そうなると襟元から、普段はまず見ることのできない上手さんのきれいな鎖骨が、姿を現している。

 ちょうど靴箱のところで、上手さんが靴を取り出すため前傾姿勢になり、僕はそのことが気になって上手さんの襟元をじっと見てしまった。


「ん?」

「い、いや何でもない」


 鎖骨はもちろん、角度を変えればシャツの中まで覗けてしまいそうな開き方だった。健全な男子としては、気になって仕方がない。

 上手さんはどう思っているのだろうか。僕の視線には、気づいているのか。

 わざと胸元を開けて、何かをアピールしているのか……ただ、上手さんは優等生のイメージなので、身体的に誘惑してくるようなイメージはなかった。告白した時だってそういう要素はなく、あくまで気持ちだけが通っているとの認識だった。

 いつになくドキドキしながら、学校を出た。急に上手さんの襟元を意識してしまってから、僕はうまく会話ができなくなっていた。


「南條くん……」

「ん……」

「なんか……距離を感じるなあ」


 そう言って、上手さんは三十センチくらい空いていた二人の間のスペースを急に詰めてきた。腕と腕が触れ合うくらいだった。

 な、何だこれ?

 どうしてこんな、急に積極的なアピールしてくるんだ?

 というか、今こんなに近づかれたまずい。襟元が開いていて、それをほぼ真上から眺められてしまう。角度と光線状況によっては、僕にとっては秘密の花園であるところが見えてしまう。

 そのため僕は、上手さんの顔を正視できなくなってしまった。


「どうしてこっち向いてくれないの?」

「い、いや」

「なーに? 気になることあるなら言ってほしいな」

「……ボタン、開いてるけど」


 耐えられず、僕は指摘してしまった。

 しかし上手さんは、耳を疑うようなことを言ってきた。


「ああ、これ? ふふ、見たいなら見てもいいけど」


 なん、だと……?


「っていうか、さっきからずっと、ちらちら見てるよね」

「うっ」

「こういうの、普通にバレバレだよ。南條くんは私と付き合ってるんだから、そんなこそこそ見なくていいよ」

「いや……」


 僕は戸惑っていた。

 正直に言うが、見たいという気持ちはあった。かなり強くあった。せっかく彼女ができたのだし、彼女がいる男だけの特権である女子の体の神秘というものを体験したい、という欲望は普通にあった。

 ただ、上手さんがそういうことを望んでいるとは思えなかった――


「……恥ずかしいから、ボタンしてよ」


 なんとか理性が欲望に勝利し、僕はそう言った。


「えー。

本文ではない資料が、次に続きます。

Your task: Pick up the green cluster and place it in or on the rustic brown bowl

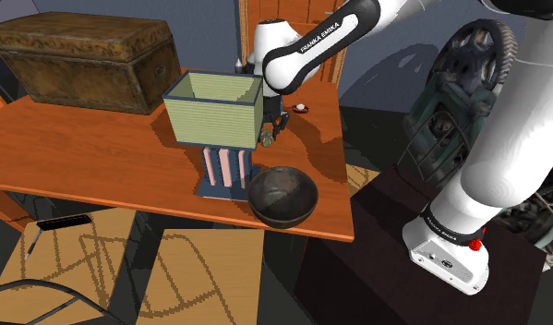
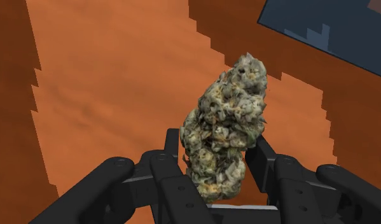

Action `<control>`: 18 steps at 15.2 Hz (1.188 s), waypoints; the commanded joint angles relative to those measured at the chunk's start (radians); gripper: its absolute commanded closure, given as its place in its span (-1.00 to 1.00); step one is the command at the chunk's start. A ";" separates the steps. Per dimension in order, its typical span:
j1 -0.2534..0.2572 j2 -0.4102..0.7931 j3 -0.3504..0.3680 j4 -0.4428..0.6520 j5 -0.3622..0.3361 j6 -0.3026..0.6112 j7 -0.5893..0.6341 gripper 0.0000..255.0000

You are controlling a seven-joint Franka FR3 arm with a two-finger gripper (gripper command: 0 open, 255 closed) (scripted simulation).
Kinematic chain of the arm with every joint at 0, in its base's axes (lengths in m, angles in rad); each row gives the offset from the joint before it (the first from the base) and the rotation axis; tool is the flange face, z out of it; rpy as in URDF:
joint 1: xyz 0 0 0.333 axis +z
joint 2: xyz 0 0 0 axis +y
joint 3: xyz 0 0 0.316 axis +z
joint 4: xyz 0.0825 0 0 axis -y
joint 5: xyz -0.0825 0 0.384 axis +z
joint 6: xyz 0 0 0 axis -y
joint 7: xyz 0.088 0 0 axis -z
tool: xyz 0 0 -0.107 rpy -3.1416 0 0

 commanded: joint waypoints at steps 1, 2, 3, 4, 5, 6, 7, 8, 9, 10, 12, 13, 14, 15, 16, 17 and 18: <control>-0.002 -0.018 0.003 0.006 0.008 -0.023 -0.004 1.00; -0.003 -0.026 0.004 0.011 0.012 -0.035 -0.007 1.00; -0.004 -0.034 0.005 0.015 0.016 -0.047 -0.009 1.00; -0.005 -0.042 0.006 0.020 0.019 -0.059 -0.011 1.00; -0.006 -0.050 0.007 0.025 0.023 -0.072 -0.013 1.00; -0.007 -0.057 0.007 0.030 0.026 -0.084 -0.014 1.00; -0.007 -0.064 0.008 0.036 0.029 -0.096 -0.016 1.00; -0.008 -0.071 0.009 0.041 0.032 -0.109 -0.018 1.00; -0.009 -0.078 0.009 0.047 0.035 -0.121 -0.020 1.00; -0.009 -0.085 0.010 0.053 0.038 -0.133 -0.021 1.00; -0.011 -0.098 0.010 0.066 0.043 -0.158 -0.024 1.00; -0.011 -0.104 0.011 0.073 0.046 -0.171 -0.025 1.00; -0.012 -0.110 0.011 0.080 0.048 -0.183 -0.027 1.00; -0.012 -0.116 0.011 0.087 0.051 -0.196 -0.028 1.00; -0.013 -0.121 0.011 0.094 0.053 -0.208 -0.029 1.00; -0.013 -0.127 0.012 0.102 0.055 -0.221 -0.030 1.00; -0.014 -0.132 0.012 0.110 0.057 -0.234 -0.031 1.00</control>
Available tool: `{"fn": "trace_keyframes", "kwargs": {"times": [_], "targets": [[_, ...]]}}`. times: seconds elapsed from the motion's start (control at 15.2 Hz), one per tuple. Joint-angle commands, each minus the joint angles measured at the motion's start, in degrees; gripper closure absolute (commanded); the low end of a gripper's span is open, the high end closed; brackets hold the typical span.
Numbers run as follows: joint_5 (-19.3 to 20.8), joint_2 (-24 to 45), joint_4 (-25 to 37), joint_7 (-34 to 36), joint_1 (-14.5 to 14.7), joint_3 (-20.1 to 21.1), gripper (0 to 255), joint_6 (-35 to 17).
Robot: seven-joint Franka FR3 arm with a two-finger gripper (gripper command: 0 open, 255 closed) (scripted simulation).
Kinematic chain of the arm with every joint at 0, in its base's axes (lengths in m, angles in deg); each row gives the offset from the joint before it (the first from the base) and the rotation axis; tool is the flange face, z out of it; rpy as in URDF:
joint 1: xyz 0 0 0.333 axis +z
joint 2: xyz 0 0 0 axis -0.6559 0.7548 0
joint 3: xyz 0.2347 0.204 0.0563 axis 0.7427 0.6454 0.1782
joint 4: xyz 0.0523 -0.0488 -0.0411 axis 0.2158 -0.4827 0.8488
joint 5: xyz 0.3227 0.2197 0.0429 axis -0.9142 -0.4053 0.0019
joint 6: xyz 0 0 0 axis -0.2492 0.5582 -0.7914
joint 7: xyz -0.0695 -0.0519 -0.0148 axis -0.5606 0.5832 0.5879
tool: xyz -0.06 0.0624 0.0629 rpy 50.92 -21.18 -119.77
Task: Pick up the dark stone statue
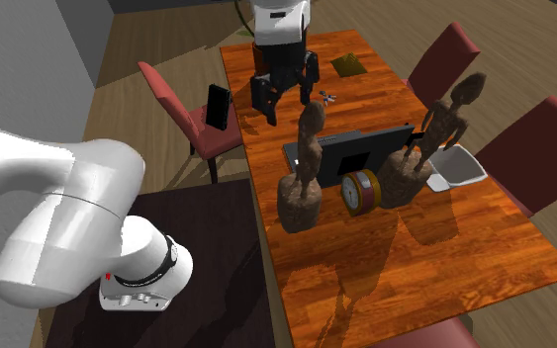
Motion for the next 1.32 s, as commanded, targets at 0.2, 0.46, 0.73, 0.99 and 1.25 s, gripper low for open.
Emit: {"fn": "trace_keyframes", "kwargs": {"times": [0.2,0.46,0.73,0.99,1.25], "targets": [[2.1,9.5,5.9,22.9,-12.5,15.4,0,-4.2],[2.0,10.6,3.9,23.6,-13.4,17.4,0,-7.4],[2.1,11.9,2.2,24.4,-14.3,19.4,0,-10.4],[2.1,12.0,2.2,24.4,-14.3,19.4,255,-10.4],[2.2,12.0,2.2,24.3,-14.3,19.3,255,-10.5]]}}
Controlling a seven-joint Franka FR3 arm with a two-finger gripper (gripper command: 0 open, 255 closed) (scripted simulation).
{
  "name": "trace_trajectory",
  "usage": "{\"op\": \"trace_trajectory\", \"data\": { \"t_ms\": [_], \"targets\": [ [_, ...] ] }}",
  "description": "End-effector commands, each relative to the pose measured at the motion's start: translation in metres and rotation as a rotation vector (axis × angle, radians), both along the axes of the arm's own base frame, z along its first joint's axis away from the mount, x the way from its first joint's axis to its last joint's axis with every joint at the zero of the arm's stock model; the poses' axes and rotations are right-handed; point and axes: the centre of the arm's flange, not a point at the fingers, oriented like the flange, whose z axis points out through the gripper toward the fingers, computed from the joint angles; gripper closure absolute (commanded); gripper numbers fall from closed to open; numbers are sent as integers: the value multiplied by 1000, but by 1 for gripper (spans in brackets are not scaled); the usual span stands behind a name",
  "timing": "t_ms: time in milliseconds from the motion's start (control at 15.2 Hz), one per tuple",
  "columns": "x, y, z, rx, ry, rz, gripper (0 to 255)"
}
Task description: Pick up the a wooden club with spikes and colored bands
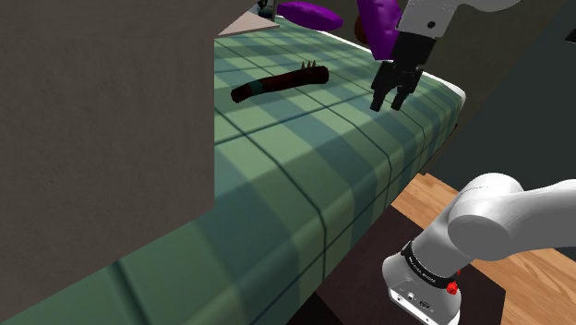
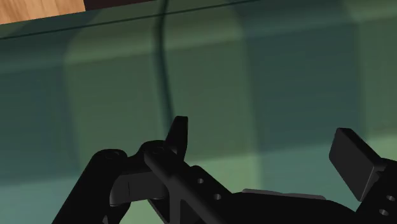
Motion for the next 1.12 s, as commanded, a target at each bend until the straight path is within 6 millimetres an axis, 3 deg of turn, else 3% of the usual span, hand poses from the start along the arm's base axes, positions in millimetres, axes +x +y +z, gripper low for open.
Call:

暑いからこのままでいいや。別に見てもいいんだよ? 本当に」

「僕はいいけど、他の子にまで見える可能性があるから、やめてほしいな」

「えっ……?」


 これは本音だった。今のところ、上手さんの近くにいる僕しか秘密の花園は見えていないが、このまま活動していたら、他の男子や、見ず知らずの通行人にも見えてしまうだろう。

 

「僕以外の人に、上手さんの体じろじろ見られるのは嫌だ」

「はえ!? はわわわわ!?」


 上手さんは急に慌てふためいて、それから僕の言うとおりボタンをした。これでやっと、僕は上手さんの顔をまともに見られるようになった。

 

「い、今の、ほんと?」

「本当だよ。他の人には見られたくないな」

「そ、そっか、そうだよね。誰にでも見せていいものじゃないよね、はは」

「……どうして僕に見せようと思ったんだ?」


 状況からして、上手さんは僕に胸元を見せつけようとしていたとしか思えない。急にこんな色仕掛けに走ったのは、何か理由があるだろう。


「だって南條くん……私のこと、あんまり意識してくれてないでしょ」


 上手さんはとても弱々しい声でつぶやいた。


「僕としては、これまでの人生で一番、女の子のことについて考えているけど」

「そ、そうなの? でもそれって、私のこと?」

「そうだよ」

「で、でも……南條くん、わ、私のこと、っていうか私の体のこと、興味なさそうだよね」

「……」


 実際にはありまくりなのだが、そう言うと引かれる未来しか見えないので、返事はできなかった。


「せっかく、手をつないで帰れるように、自転車やめて歩きにしたのに」

「えっ?」


 僕は驚いた。

 上手さんが登下校の時走り始めたのは、本人が言ったように、健康を意識してのことだと信じていた。

 しかし、そうは言っても走って学校へ行くのはきつい。自由にジョギングでもした方がましだ。もし上手さんが走り始めた動機が、僕と帰りに手をつなぐためだというなら、確かに納得がいく。


「こんなにわかりやすく胸元見せても、全然興味持ってくれないなんて……南條くん、やっぱり私の体になんて興味ないんでしょ」

「い、いや」

「もういい。さよなら」


 ここで大通りに出て、上手さんは走り去ってしまった。